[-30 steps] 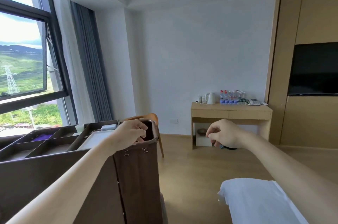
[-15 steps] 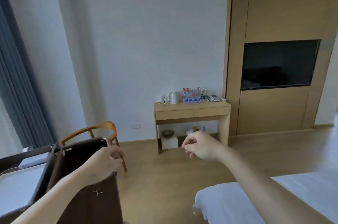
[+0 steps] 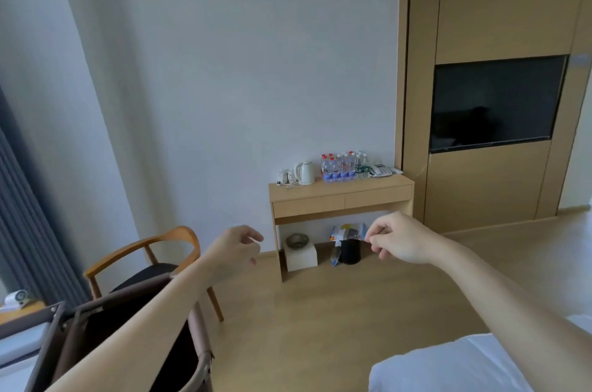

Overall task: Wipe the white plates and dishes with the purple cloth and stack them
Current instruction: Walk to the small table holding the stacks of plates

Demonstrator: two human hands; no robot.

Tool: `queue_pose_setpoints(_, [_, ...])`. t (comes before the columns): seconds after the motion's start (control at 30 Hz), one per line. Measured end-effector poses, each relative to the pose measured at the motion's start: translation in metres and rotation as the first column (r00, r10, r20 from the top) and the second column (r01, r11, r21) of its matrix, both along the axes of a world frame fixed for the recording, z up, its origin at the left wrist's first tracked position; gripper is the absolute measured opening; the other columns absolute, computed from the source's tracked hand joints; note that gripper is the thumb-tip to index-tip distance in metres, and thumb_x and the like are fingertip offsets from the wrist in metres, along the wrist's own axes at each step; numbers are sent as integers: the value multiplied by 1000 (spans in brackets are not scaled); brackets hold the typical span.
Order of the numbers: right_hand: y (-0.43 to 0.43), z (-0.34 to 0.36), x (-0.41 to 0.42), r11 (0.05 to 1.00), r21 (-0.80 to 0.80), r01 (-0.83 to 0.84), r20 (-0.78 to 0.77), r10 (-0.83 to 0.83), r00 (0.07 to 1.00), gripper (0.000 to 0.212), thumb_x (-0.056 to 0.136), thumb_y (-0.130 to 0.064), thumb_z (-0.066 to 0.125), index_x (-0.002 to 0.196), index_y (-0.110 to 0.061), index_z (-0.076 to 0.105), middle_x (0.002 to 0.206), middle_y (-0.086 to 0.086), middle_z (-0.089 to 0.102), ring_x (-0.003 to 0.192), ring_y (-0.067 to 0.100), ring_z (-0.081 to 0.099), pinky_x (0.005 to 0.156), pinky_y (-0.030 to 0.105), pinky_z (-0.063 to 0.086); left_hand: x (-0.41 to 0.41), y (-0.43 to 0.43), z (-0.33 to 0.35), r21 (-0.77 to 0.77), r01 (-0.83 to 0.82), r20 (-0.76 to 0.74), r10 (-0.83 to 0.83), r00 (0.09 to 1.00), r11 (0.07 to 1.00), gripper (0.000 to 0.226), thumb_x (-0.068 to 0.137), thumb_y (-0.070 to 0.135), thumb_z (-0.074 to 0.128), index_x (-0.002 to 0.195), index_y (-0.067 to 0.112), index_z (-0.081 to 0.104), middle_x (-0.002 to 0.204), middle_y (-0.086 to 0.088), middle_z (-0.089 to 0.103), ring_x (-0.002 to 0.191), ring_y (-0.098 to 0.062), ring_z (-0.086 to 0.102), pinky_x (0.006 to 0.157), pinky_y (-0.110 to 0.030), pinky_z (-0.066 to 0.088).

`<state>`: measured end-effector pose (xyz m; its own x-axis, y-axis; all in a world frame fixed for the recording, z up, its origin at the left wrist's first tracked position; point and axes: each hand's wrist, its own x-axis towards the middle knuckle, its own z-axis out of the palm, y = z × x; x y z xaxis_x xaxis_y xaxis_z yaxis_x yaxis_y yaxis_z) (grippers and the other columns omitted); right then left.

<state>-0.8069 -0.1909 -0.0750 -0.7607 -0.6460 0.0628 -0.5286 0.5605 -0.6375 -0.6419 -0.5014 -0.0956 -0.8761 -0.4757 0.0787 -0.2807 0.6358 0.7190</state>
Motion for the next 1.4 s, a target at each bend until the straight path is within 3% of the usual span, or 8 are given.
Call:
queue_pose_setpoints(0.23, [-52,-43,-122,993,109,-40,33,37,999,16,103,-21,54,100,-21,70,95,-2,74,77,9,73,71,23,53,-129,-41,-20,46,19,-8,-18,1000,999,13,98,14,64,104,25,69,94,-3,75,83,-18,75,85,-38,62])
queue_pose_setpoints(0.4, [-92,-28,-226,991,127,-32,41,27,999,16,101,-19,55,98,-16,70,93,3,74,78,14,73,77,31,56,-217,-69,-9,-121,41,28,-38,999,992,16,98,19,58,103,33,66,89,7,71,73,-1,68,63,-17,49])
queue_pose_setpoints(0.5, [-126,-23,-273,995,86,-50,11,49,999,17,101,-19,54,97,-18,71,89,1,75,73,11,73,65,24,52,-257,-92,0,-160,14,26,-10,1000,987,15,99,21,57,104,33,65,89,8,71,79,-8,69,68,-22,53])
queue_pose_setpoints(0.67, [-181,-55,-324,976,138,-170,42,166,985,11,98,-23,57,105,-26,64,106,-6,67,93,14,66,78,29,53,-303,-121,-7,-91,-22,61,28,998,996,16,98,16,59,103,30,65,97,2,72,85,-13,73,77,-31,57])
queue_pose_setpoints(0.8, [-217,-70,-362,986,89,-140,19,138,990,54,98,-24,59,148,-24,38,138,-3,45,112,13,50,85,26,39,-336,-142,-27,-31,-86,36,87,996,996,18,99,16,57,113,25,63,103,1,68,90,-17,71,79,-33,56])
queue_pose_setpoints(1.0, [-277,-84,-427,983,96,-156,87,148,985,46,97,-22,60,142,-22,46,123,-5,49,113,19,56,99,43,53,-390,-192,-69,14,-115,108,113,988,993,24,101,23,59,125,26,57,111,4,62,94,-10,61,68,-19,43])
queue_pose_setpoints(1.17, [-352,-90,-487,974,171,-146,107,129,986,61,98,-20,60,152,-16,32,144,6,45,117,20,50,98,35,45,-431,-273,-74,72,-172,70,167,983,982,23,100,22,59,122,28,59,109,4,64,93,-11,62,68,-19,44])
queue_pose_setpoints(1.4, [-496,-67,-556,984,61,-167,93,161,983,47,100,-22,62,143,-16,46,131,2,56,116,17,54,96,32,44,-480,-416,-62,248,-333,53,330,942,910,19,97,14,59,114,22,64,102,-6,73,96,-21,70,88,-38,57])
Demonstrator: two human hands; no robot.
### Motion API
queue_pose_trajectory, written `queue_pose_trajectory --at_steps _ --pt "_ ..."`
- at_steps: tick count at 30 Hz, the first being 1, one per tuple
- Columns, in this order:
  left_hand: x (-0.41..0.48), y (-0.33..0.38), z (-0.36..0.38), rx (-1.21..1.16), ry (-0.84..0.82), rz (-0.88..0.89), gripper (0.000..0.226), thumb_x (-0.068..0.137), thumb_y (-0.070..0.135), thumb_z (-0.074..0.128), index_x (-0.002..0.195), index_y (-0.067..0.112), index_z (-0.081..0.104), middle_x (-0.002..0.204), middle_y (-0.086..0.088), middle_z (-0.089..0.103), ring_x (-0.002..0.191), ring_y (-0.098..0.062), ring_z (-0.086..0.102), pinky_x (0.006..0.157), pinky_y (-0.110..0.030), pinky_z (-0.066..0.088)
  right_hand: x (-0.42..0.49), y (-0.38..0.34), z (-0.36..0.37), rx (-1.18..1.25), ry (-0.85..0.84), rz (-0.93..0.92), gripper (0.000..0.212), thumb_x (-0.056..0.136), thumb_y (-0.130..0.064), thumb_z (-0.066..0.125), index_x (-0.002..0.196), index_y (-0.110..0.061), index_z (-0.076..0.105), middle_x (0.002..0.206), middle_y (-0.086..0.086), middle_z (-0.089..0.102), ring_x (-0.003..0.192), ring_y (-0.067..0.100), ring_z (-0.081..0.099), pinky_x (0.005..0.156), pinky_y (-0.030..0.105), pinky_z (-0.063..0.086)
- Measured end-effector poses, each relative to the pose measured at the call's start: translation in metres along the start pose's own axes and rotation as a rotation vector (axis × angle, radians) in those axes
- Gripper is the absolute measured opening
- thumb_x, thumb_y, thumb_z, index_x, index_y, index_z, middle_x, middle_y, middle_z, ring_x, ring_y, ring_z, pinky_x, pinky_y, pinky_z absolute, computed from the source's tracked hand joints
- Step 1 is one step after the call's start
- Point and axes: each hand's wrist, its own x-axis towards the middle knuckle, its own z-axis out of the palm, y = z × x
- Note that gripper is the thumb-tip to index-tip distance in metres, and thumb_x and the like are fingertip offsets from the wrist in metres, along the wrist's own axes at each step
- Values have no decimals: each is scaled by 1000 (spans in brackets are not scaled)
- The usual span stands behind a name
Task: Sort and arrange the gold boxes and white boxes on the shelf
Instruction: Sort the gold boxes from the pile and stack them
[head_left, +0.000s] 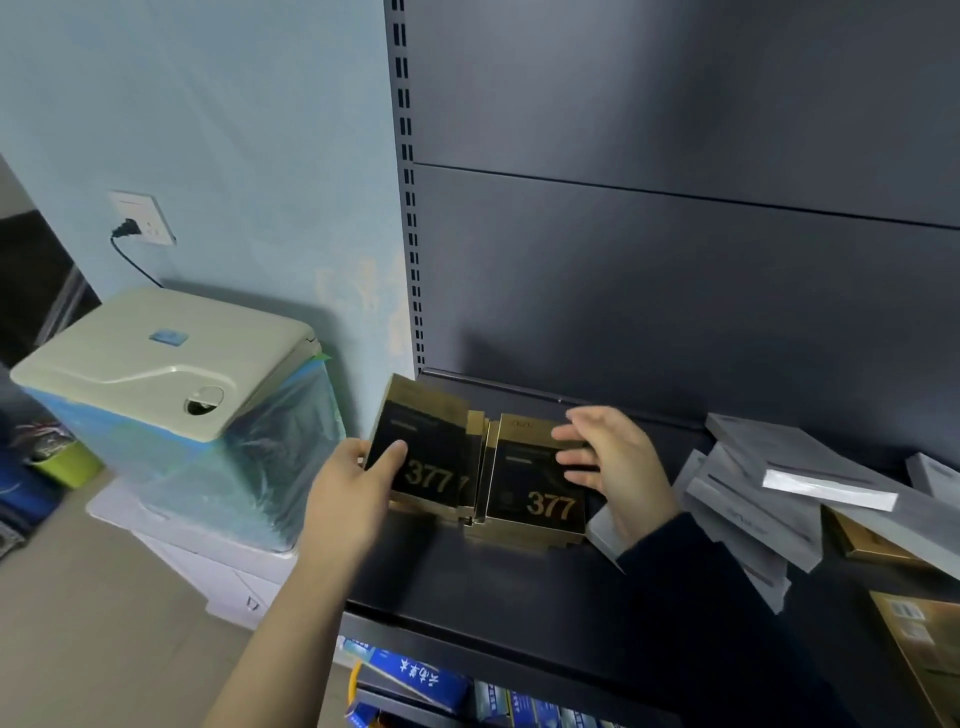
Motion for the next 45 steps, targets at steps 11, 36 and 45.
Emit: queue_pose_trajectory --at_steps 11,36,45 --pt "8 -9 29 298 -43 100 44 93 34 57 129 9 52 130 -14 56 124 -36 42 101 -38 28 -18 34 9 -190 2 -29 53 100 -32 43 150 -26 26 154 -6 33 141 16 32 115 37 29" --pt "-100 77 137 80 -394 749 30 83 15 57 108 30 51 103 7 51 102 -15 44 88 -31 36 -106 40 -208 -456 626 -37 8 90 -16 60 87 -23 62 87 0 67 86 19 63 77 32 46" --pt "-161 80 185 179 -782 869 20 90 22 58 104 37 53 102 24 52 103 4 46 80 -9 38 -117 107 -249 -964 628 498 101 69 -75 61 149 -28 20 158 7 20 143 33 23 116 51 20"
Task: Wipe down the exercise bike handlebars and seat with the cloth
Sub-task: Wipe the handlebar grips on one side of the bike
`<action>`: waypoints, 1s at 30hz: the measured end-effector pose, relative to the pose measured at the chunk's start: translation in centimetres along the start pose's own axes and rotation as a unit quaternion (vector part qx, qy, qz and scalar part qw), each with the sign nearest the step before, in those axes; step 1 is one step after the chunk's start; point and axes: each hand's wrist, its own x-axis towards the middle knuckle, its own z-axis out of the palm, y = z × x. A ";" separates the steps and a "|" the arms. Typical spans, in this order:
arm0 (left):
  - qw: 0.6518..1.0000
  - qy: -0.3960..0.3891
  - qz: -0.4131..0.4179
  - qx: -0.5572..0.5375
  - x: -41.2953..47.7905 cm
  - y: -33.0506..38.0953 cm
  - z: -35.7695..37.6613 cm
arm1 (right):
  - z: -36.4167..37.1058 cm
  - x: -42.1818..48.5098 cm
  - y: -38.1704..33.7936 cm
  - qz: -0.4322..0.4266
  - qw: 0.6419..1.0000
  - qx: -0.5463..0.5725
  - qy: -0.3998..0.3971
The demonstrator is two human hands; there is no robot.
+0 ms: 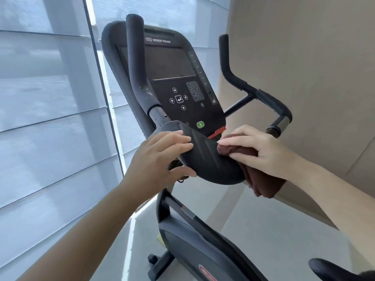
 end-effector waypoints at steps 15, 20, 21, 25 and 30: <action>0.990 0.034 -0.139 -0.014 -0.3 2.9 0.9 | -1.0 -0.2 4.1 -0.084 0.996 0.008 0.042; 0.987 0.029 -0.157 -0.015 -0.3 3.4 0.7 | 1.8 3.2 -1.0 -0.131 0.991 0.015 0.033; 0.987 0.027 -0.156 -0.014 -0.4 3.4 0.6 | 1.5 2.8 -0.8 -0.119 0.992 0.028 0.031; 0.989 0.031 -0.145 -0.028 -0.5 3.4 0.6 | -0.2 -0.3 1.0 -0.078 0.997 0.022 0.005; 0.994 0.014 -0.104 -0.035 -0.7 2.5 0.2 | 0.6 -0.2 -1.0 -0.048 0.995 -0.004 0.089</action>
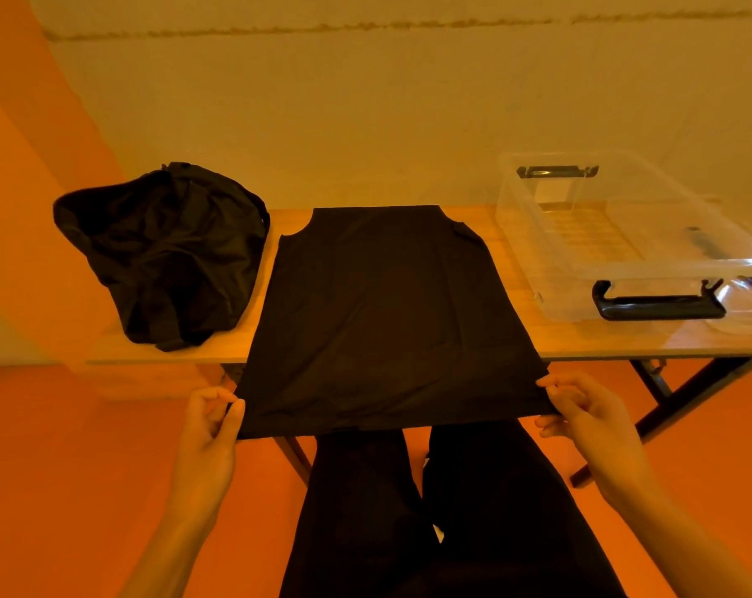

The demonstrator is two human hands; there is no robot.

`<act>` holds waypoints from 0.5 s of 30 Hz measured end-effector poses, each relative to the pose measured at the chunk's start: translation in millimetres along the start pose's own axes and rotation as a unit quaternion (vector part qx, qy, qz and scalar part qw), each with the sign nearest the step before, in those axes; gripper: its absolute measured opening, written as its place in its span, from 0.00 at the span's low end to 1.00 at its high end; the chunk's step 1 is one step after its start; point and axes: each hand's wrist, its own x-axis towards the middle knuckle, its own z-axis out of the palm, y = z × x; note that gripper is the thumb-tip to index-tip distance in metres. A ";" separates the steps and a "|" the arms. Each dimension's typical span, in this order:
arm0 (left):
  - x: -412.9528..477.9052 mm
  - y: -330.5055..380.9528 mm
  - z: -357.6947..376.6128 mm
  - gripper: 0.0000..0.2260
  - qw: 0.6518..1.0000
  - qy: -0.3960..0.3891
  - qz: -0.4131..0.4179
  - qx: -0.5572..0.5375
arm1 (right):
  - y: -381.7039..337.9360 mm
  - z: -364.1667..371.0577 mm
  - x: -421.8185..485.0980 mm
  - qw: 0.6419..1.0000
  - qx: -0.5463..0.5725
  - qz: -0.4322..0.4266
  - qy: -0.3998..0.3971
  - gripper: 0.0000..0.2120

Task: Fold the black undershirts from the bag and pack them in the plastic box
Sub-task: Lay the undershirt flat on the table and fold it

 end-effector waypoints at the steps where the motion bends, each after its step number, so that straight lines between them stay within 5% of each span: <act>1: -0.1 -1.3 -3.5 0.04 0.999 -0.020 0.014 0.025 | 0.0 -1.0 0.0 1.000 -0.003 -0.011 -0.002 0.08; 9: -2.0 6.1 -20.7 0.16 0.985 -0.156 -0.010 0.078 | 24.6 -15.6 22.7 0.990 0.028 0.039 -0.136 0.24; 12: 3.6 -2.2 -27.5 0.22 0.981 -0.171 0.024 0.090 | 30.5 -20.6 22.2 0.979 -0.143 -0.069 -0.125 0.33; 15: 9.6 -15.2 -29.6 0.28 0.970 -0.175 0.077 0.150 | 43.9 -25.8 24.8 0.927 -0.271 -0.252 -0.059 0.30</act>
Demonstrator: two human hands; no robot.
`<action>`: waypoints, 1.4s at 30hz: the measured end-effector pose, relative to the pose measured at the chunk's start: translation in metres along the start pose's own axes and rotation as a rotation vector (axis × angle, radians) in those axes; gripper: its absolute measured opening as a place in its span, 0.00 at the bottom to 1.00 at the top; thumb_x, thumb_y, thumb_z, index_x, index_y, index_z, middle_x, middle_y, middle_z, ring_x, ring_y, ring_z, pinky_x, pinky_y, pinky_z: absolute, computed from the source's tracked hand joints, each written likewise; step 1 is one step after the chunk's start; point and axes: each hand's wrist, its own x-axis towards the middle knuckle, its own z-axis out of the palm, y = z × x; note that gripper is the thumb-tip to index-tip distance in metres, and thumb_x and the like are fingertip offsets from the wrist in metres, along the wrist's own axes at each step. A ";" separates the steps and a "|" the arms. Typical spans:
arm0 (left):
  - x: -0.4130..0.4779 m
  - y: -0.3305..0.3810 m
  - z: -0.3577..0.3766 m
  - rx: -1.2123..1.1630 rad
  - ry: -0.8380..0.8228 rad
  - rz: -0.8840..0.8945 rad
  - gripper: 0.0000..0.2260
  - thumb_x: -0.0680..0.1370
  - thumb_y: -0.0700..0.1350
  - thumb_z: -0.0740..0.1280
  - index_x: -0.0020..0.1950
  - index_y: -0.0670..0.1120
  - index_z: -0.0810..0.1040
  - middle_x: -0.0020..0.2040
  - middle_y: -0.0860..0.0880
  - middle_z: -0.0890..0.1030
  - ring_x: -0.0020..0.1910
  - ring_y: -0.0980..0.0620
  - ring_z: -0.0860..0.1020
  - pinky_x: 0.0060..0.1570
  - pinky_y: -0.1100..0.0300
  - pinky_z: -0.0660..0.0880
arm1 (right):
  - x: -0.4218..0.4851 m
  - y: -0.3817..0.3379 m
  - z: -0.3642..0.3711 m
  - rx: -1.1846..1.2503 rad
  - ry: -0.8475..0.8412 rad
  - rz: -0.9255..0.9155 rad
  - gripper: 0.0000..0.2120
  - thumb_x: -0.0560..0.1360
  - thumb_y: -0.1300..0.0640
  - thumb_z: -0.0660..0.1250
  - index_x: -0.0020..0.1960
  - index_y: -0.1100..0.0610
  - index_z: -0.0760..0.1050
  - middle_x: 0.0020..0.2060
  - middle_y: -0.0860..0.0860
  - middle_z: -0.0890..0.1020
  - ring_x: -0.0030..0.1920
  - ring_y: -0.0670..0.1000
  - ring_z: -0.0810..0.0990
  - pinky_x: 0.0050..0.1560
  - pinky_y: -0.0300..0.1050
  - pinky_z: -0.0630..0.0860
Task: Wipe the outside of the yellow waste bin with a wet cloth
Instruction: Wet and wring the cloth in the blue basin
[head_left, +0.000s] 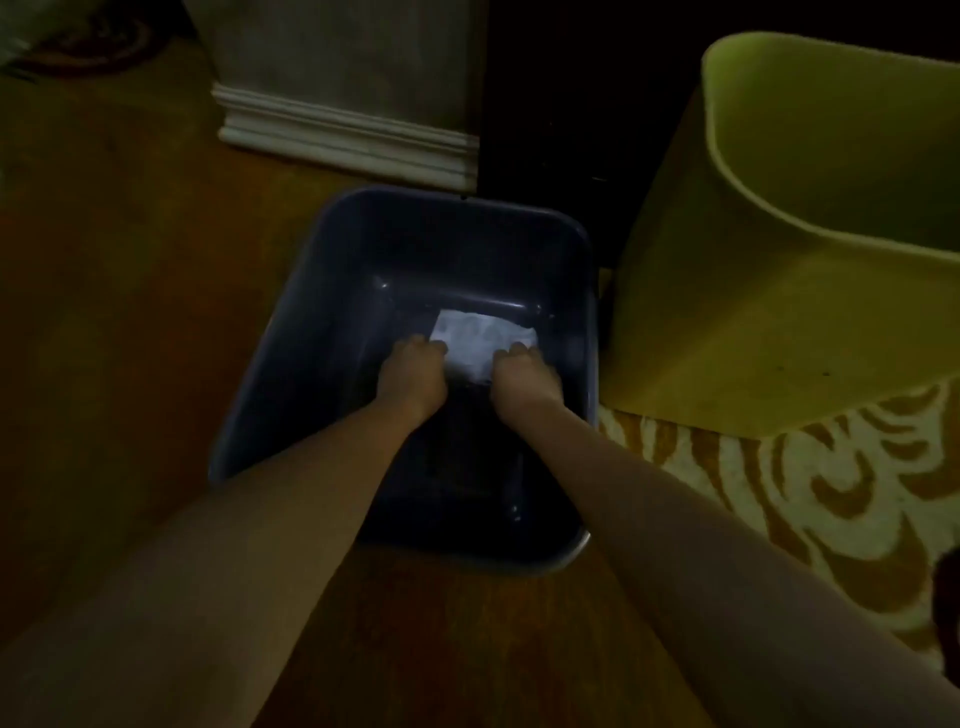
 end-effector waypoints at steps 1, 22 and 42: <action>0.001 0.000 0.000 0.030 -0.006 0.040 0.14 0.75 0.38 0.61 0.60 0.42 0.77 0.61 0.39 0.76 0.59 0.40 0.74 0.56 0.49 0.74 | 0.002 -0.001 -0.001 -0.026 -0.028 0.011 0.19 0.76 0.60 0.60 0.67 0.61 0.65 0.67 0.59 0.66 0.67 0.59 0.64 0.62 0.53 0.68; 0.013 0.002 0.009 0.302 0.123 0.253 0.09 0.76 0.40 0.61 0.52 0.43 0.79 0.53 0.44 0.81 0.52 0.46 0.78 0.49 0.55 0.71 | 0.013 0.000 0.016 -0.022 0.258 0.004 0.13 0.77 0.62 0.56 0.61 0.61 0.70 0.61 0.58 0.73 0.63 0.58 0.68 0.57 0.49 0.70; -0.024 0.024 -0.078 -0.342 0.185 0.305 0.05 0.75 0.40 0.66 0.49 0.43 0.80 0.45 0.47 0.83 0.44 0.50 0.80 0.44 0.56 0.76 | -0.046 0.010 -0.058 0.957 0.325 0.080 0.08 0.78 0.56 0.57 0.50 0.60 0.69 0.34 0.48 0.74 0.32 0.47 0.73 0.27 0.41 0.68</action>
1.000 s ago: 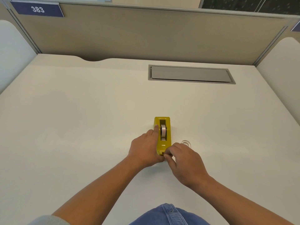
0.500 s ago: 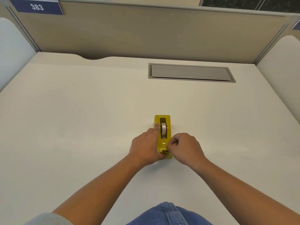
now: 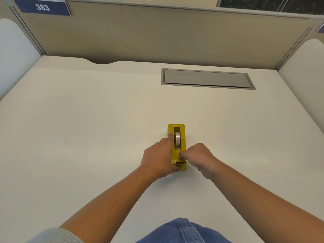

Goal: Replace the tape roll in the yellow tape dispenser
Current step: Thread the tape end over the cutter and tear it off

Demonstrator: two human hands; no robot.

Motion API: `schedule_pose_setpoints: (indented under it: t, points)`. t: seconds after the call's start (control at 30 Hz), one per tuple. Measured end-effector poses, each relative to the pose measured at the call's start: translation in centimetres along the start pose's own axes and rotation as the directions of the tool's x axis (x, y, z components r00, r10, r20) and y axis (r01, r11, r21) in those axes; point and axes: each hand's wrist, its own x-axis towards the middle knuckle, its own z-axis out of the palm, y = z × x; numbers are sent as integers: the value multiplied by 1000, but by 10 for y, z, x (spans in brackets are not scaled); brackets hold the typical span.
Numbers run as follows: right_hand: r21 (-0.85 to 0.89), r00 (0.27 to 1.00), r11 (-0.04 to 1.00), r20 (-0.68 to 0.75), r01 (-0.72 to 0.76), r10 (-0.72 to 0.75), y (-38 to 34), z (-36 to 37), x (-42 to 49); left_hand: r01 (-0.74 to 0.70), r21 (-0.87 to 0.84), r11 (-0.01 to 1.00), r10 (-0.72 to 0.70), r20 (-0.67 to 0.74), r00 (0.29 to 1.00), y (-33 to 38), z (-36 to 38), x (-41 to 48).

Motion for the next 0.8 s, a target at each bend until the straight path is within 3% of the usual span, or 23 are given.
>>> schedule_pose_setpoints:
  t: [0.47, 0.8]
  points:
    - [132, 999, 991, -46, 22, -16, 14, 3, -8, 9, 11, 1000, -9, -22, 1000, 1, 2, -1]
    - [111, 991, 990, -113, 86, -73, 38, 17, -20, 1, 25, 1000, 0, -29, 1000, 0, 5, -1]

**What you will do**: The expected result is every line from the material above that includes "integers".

**Output of the task**:
Tool: `queue_pose_setpoints(_, [_, ...])`. t (comes before the columns): seconds after the motion's start (control at 30 Hz), one per line. Measured end-effector poses, each relative to the pose measured at the motion's start: translation in metres and rotation as the first column (r00, r10, r20 from the top) and the second column (r01, r11, r21) of its matrix, both along the axes of a world frame fixed for the recording, z up, its origin at the left wrist's first tracked position; gripper is the absolute measured opening; the other columns absolute, computed from the source's tracked hand joints; note that gripper is the thumb-tip to index-tip distance in metres, and thumb_x and the like are fingertip offsets from the wrist in metres, along the wrist's own axes at each step; numbers are sent as integers: the value multiplied by 1000 (spans in brackets are not scaled); brackets hold the typical span.
Motion API: `schedule_pose_setpoints: (indented under it: t, points)`. t: seconds after the call's start (control at 30 Hz), one per tuple. Measured end-effector poses, each relative to the pose measured at the call's start: translation in centimetres along the start pose's own axes and rotation as the directions of the tool's x axis (x, y, z components r00, r10, r20) and y axis (r01, r11, r21) in those axes; point and axes: each hand's wrist, its own x-axis towards the middle knuckle, its own z-axis out of the palm, y = z × x; numbers are sent as integers: the value multiplied by 1000, but by 10 for y, z, x (spans in brackets are not scaled); brackets hold the typical span.

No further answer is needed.